Banyak pelaku bisnis sebelumnya meyakini bahwa tidak perlu bagi mereka untuk mengutarakan pendapatnya mengenai masalah sosial seperti aborsi, ras, atau hak-hak LGBTQ+. Namun seiring berkembangnya media sosial pada tahun 90-an, hal ini membawa perubahan budaya yang besar.

Perusahaan berada di bawah tekanan yang lebih besar untuk membela diri dan menyuarakan ketidakadilan yang mereka rasakan, bahkan jika hal tersebut tidak melibatkan mereka secara langsung.
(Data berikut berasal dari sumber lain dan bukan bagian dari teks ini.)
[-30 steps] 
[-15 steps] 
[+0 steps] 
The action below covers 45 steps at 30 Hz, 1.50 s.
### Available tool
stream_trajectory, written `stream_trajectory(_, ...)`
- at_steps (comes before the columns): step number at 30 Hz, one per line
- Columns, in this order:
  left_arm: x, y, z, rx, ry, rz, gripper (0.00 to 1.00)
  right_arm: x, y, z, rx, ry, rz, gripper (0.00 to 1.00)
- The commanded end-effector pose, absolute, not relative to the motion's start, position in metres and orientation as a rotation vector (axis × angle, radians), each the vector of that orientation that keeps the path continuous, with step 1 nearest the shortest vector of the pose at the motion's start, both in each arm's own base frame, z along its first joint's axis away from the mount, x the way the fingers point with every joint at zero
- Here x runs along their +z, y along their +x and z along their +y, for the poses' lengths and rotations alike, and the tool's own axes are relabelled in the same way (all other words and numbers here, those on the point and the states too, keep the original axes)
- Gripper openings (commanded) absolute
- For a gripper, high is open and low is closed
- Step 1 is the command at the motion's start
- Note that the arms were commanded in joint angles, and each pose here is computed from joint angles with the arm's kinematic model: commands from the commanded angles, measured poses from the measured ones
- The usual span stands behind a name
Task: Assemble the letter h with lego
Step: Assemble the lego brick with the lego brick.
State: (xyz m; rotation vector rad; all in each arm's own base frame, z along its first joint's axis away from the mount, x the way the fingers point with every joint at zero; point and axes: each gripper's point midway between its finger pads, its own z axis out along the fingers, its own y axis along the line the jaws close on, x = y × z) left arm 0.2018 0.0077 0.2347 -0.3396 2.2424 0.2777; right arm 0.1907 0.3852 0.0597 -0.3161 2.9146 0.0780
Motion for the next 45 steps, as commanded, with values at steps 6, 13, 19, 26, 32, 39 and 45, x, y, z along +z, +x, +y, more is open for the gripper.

Seperti yang terlihat setelah invasi Rusia ke Ukraina pada 2022.

Konsumen menyaksikan bendera Ukraina berkibar di situs-situs komersial dan toko-toko. Bahkan sejumlah perusahaan meluncurkan kampanye solidaritas, seperti platform persewaan Airbnb, yang mulai menawarkan perumahan gratis bagi pengungsi Ukraina. Namun, ketika opini publik semakin terpecah, aktivisme korporasi bisa menjadi sedikit lebih rumit.

“Saya rasa tidak ada solusi yang jelas untuk memberikan nasihat kepada perusahaan. Satu hal yang harus mereka pertimbangkan adalah konsistensi. Jika Anda belum pernah bersuara mengenai masalah sosial sebelumnya, dan jika perusahaan Anda adalah perusahaan B2B, maka saya rasa Anda mungkin diam saja. Tetapi jika Anda memproduksi barang untuk konsumen, jika Anda adalah merek yang telah mengambil sikap sebelumnya terhadap masalah sosial, maka akan dianggap munafik jika tidak mengambil sikap sekarang," ujar Claeys.